Description of the task - Restate word for word the entries below, starting with the line with "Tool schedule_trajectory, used" and continuing through the line with "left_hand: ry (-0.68". Include both of those lines and no others.

(Items listed in a dataset)
################
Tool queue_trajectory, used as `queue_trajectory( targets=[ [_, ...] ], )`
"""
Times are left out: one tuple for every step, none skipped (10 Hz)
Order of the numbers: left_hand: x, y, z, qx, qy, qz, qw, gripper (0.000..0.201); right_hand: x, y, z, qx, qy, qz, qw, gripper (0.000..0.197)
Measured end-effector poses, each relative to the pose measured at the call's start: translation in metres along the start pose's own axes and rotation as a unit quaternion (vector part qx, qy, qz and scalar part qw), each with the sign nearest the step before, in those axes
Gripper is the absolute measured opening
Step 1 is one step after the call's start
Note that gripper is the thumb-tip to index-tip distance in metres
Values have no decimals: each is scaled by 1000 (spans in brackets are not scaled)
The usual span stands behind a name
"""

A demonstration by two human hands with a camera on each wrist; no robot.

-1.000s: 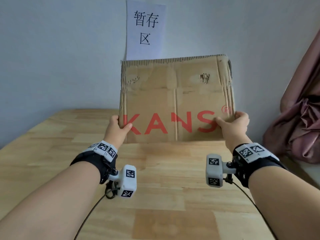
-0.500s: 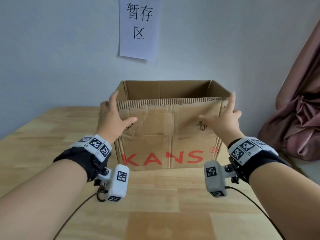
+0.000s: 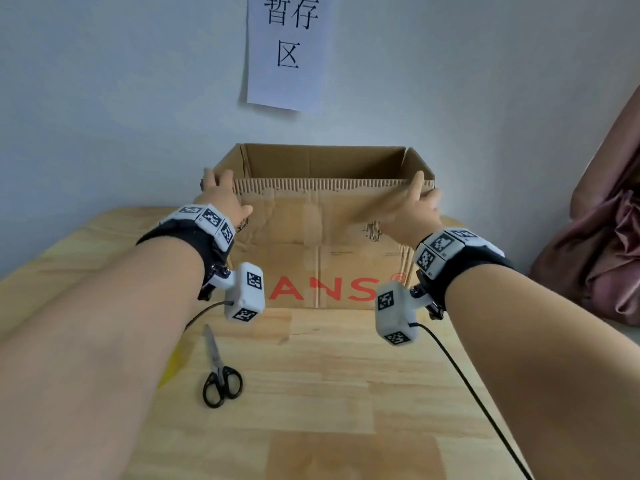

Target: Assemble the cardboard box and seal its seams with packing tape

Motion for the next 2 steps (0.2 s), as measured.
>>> queue_trajectory(
  targets=[
    [1, -4, 4, 41, -16, 26, 999, 83, -3, -9, 4, -39, 24, -22, 999, 91],
    [-19, -22, -7, 15, 18, -52, 998, 78, -20, -34, 20, -47, -55, -60, 996, 67]
  ],
)
Point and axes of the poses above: each hand's wrist, its own x-axis towards the middle knuckle, its own y-axis out of the palm, z = x × y, the point moved 4 cm from there along x, towards the middle knuckle, and after that the axes turned 6 degrees about x, right-handed, at the moved point
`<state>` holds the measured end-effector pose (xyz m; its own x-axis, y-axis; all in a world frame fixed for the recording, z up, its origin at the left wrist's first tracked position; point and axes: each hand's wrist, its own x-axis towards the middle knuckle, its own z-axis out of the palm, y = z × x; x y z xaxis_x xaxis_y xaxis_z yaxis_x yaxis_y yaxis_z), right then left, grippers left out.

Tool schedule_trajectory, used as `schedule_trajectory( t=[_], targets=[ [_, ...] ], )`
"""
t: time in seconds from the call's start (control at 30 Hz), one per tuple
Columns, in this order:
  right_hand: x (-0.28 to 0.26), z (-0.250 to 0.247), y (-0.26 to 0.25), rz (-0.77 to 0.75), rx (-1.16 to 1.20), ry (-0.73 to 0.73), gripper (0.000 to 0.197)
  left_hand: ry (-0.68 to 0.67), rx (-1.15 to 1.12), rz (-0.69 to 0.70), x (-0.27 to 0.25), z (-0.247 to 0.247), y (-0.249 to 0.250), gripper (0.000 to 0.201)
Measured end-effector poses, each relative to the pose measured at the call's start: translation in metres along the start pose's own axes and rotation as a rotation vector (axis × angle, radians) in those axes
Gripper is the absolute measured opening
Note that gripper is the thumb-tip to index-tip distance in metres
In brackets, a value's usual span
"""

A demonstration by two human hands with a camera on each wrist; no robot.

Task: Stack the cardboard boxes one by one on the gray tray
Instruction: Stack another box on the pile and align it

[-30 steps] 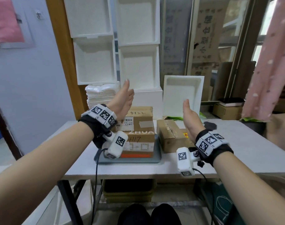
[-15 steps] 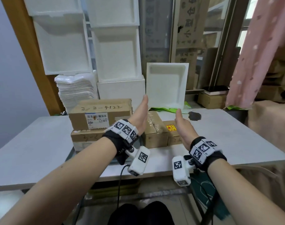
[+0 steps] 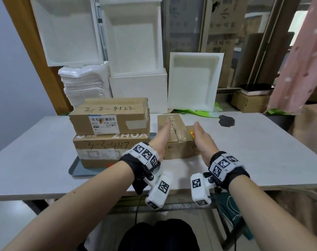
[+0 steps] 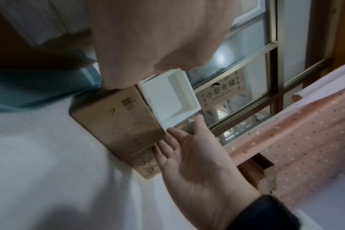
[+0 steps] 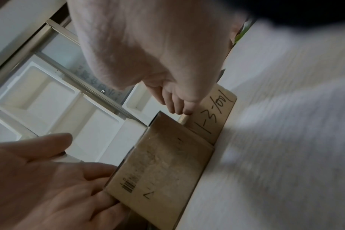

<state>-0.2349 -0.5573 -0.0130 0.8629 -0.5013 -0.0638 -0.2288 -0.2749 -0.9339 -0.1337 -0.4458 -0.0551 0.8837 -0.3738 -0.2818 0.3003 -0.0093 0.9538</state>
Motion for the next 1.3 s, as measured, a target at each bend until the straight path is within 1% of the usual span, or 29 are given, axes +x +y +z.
schedule_trajectory(
  t=[0.07,0.1,0.13,0.17,0.2,0.23,0.27,0.37,0.4,0.43,0.47,0.5,0.57,0.6,0.67,0.8,0.93,1.07,1.17,1.3],
  targets=[
    [0.018,0.005,0.016,-0.004,-0.012,-0.010,0.114,0.022,-0.019,0.012,-0.013,0.003,0.003,0.127],
    [0.023,0.008,0.019,0.000,-0.009,-0.020,0.117,0.027,-0.022,0.013,-0.027,0.006,0.010,0.117],
    [0.022,0.009,0.019,0.009,0.001,-0.035,0.118,0.026,-0.024,0.020,-0.041,0.009,0.018,0.102],
    [0.016,0.009,0.013,0.009,0.004,-0.040,0.113,0.016,-0.022,0.025,-0.050,0.011,0.024,0.085],
    [0.010,0.009,0.006,0.003,-0.005,-0.033,0.104,0.007,-0.028,0.023,-0.054,0.013,0.027,0.075],
    [0.007,0.009,0.003,0.001,-0.014,-0.023,0.099,0.001,-0.030,0.020,-0.056,0.013,0.029,0.074],
    [0.005,0.009,0.002,0.001,-0.005,-0.023,0.103,-0.005,-0.040,0.014,-0.053,0.012,0.028,0.081],
    [0.016,0.011,0.014,0.013,0.041,-0.026,0.137,-0.031,-0.065,0.023,-0.027,0.007,0.016,0.107],
    [0.015,0.008,0.015,0.027,0.067,-0.026,0.138,-0.039,-0.072,0.025,-0.018,0.006,0.012,0.112],
    [0.009,0.005,0.008,0.038,0.081,-0.013,0.131,-0.048,-0.065,0.024,-0.019,0.007,0.014,0.116],
    [0.002,0.001,0.001,0.034,0.092,0.006,0.118,-0.060,-0.069,0.021,-0.022,0.008,0.017,0.116],
    [-0.006,-0.002,-0.007,0.022,0.090,0.017,0.105,-0.076,-0.068,0.028,-0.034,0.010,0.024,0.110],
    [-0.016,-0.008,-0.019,-0.008,0.076,0.032,0.088,-0.110,-0.060,0.037,-0.061,0.015,0.041,0.087],
    [-0.018,-0.011,-0.023,-0.015,0.084,0.035,0.085,-0.120,-0.058,0.044,-0.070,0.017,0.048,0.078],
    [-0.023,-0.017,-0.032,-0.043,0.098,0.038,0.076,-0.133,-0.054,0.070,-0.085,0.019,0.060,0.068],
    [-0.036,-0.029,-0.055,-0.105,0.089,0.102,0.073,-0.170,-0.032,0.130,-0.110,0.022,0.081,0.053],
    [-0.051,-0.038,-0.076,-0.180,0.120,0.149,0.062,-0.168,-0.008,0.215,-0.141,0.021,0.109,0.054],
    [-0.069,-0.039,-0.105,-0.218,0.183,0.168,0.065,-0.144,0.016,0.309,-0.168,0.013,0.138,0.051],
    [-0.079,-0.036,-0.128,-0.274,0.226,0.145,0.056,-0.138,0.032,0.341,-0.186,-0.001,0.158,0.055],
    [-0.085,-0.017,-0.155,-0.341,0.218,0.092,0.059,-0.091,0.078,0.375,-0.207,-0.030,0.178,0.056]
  ],
)
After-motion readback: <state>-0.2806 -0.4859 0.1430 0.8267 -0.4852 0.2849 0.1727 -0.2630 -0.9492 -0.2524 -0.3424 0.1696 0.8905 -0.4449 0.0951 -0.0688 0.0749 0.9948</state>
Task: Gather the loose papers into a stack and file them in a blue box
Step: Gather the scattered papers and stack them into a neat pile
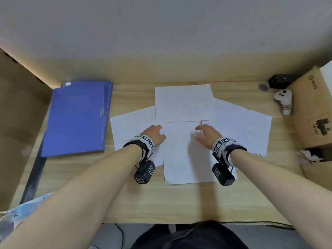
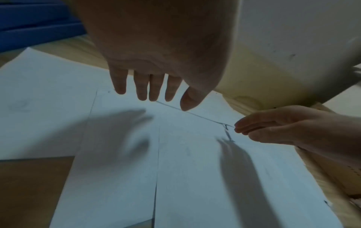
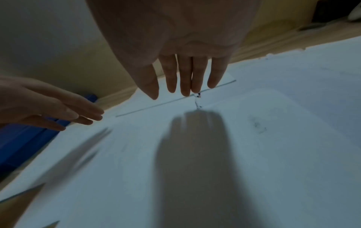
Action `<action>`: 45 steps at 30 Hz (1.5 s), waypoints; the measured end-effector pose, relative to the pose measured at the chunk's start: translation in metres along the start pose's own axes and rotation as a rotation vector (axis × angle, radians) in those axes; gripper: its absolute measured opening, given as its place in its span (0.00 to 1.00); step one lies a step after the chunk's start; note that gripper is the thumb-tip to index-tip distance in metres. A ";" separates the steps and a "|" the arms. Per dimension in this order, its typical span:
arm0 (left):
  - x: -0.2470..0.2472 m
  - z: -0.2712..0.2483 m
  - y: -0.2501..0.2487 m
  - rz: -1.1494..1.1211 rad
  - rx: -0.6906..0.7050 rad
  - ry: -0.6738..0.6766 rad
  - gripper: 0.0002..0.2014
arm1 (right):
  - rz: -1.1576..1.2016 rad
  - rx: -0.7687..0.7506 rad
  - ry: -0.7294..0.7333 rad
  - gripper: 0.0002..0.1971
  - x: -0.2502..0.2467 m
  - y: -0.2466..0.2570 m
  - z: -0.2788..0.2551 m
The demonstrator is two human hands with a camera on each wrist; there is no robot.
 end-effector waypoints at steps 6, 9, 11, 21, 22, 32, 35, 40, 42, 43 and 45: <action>0.017 0.019 0.023 0.014 -0.106 -0.020 0.24 | -0.156 -0.042 0.066 0.22 0.004 -0.001 0.035; 0.027 0.023 0.025 0.109 -0.122 -0.051 0.24 | -0.250 -0.123 0.058 0.31 0.003 -0.006 0.046; 0.028 0.028 0.024 0.178 -0.120 -0.064 0.23 | -0.342 -0.175 0.037 0.33 0.004 -0.008 0.053; 0.005 0.047 0.049 0.148 -0.110 -0.223 0.27 | -0.282 -0.115 0.061 0.17 0.005 -0.008 0.050; 0.004 0.049 0.051 0.167 -0.096 -0.232 0.29 | -0.254 -0.112 0.063 0.16 0.001 -0.009 0.051; -0.015 0.069 0.061 0.268 -0.170 -0.031 0.28 | -0.211 -0.199 -0.070 0.13 -0.077 0.034 0.122; -0.024 0.073 0.070 0.175 -0.184 0.019 0.11 | -0.234 -0.251 -0.110 0.15 -0.087 0.063 0.159; -0.056 0.071 0.091 0.189 -0.186 -0.025 0.11 | -0.210 -0.287 -0.118 0.15 -0.085 0.101 0.206; -0.063 0.071 0.101 0.262 -0.170 -0.032 0.18 | -0.250 -0.278 -0.100 0.17 -0.080 0.106 0.216; -0.064 0.071 0.104 0.276 -0.163 -0.050 0.21 | -0.274 -0.272 -0.097 0.17 -0.078 0.107 0.219; -0.065 0.073 0.110 0.273 -0.154 -0.085 0.31 | -0.318 -0.265 -0.114 0.19 -0.076 0.108 0.224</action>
Point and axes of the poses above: each hand's wrist, its own z-axis towards the middle knuckle, its own x-axis out of the palm, y = z × x, the point moved 3 cm from there along z, towards the middle knuckle, and after that the axes turned 15 degrees about x, right-handed, at the moved point
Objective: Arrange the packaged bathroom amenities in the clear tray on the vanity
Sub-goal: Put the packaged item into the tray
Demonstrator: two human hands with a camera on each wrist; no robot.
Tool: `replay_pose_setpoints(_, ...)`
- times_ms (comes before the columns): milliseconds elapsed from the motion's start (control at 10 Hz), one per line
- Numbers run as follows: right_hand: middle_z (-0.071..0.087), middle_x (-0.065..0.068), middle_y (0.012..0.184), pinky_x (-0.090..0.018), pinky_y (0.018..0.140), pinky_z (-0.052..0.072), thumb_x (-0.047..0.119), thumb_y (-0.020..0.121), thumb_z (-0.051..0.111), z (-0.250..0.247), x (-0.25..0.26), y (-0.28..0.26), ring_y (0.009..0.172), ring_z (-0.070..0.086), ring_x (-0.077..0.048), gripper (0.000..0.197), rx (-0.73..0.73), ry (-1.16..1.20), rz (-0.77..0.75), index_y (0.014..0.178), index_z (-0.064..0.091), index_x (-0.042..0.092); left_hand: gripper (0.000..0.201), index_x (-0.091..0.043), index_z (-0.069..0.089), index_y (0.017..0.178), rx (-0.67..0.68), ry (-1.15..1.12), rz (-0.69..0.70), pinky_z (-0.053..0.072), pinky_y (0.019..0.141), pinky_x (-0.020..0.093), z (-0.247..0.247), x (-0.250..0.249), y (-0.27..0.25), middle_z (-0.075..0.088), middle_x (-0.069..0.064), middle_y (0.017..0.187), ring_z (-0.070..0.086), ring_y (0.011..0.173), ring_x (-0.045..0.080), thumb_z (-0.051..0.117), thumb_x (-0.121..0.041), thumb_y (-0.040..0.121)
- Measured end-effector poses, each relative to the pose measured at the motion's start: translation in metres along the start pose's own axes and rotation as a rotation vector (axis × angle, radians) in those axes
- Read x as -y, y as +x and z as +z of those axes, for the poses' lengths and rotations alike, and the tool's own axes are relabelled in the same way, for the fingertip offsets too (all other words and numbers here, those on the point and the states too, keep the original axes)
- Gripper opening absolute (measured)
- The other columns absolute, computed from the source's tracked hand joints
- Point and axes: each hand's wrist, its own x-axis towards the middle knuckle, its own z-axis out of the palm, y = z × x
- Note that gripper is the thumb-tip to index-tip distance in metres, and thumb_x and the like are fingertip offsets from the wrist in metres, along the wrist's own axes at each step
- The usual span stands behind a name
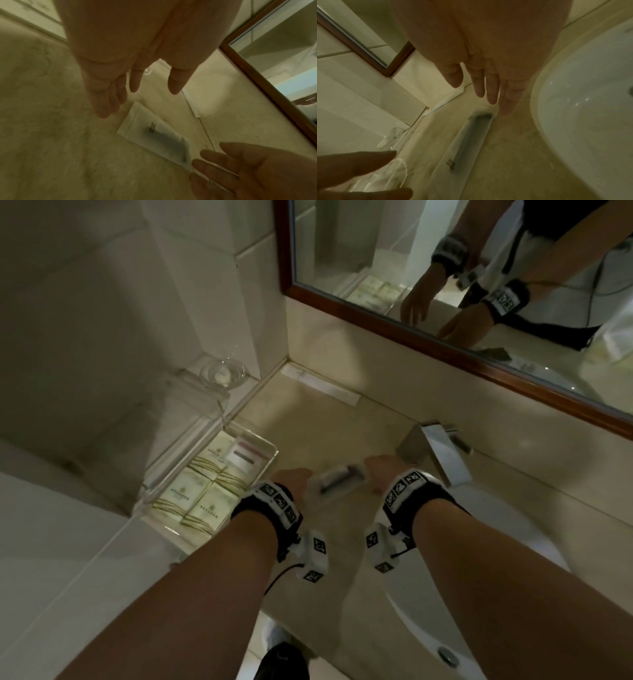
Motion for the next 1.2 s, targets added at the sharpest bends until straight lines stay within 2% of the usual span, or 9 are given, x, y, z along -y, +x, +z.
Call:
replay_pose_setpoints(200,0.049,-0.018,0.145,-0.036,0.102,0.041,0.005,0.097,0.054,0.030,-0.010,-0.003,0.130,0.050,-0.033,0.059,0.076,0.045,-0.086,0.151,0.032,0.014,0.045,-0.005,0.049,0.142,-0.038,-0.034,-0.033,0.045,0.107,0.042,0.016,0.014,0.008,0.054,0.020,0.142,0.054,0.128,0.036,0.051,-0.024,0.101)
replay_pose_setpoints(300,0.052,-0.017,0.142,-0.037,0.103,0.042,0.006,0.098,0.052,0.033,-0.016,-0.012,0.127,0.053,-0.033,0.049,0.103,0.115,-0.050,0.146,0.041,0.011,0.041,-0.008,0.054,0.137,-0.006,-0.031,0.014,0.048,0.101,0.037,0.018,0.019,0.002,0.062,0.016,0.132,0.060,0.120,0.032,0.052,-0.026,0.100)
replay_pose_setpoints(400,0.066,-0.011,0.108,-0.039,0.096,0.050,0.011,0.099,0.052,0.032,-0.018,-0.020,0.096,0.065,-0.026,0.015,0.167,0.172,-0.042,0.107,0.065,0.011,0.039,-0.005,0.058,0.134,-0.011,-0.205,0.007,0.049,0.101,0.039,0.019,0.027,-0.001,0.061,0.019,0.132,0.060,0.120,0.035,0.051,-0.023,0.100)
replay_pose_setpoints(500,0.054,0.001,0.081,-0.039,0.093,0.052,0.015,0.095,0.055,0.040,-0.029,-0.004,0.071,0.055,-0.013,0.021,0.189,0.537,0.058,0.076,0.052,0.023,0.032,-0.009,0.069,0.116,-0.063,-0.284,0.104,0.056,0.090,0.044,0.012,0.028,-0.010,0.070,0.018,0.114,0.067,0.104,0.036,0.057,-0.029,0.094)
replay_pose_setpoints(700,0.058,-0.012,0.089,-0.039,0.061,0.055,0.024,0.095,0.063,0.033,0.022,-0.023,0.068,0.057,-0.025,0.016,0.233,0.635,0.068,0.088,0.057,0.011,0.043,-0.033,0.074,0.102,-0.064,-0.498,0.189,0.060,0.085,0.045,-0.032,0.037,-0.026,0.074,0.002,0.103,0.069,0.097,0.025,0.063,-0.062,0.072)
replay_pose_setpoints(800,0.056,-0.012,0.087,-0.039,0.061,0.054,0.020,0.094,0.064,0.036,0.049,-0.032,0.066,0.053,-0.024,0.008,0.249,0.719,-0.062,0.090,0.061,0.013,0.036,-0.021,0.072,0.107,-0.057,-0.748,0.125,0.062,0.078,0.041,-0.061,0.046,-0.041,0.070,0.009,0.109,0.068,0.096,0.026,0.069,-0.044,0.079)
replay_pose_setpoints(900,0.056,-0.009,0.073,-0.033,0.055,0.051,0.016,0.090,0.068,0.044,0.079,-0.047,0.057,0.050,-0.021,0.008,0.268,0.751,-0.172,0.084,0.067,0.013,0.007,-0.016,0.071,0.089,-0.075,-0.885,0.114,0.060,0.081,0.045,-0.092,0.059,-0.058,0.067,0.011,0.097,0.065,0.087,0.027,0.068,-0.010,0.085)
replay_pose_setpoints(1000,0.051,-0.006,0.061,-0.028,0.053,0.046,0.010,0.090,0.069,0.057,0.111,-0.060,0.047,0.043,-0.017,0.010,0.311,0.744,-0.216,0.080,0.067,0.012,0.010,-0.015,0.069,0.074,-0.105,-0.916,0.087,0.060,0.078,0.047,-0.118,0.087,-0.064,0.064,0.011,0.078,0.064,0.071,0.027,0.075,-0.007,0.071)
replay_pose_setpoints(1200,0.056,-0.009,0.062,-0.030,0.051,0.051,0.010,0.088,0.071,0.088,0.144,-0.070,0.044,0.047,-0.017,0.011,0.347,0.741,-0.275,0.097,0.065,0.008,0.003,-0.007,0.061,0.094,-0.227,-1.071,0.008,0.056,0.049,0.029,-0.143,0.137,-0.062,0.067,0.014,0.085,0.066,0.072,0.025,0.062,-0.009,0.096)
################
Written reply -
Tool schedule_trajectory, used as `schedule_trajectory( t=[_], targets=[ [_, ...] ], )`
"""
t: time in seconds from the call's start (control at 30 Hz), one per tuple
Columns, in this order:
  right_hand: x (-0.28 to 0.26), z (-0.250 to 0.247), y (-0.26 to 0.25), rz (-0.77 to 0.75), rx (-1.16 to 1.20), ry (-0.73 to 0.73), gripper (0.000 to 0.197)
  left_hand: ry (-0.68 to 0.67), rx (-1.15 to 1.12), rz (-0.69 to 0.70), x (-0.27 to 0.25), z (-0.247 to 0.247), y (-0.249 to 0.250), gripper (0.000 to 0.201)

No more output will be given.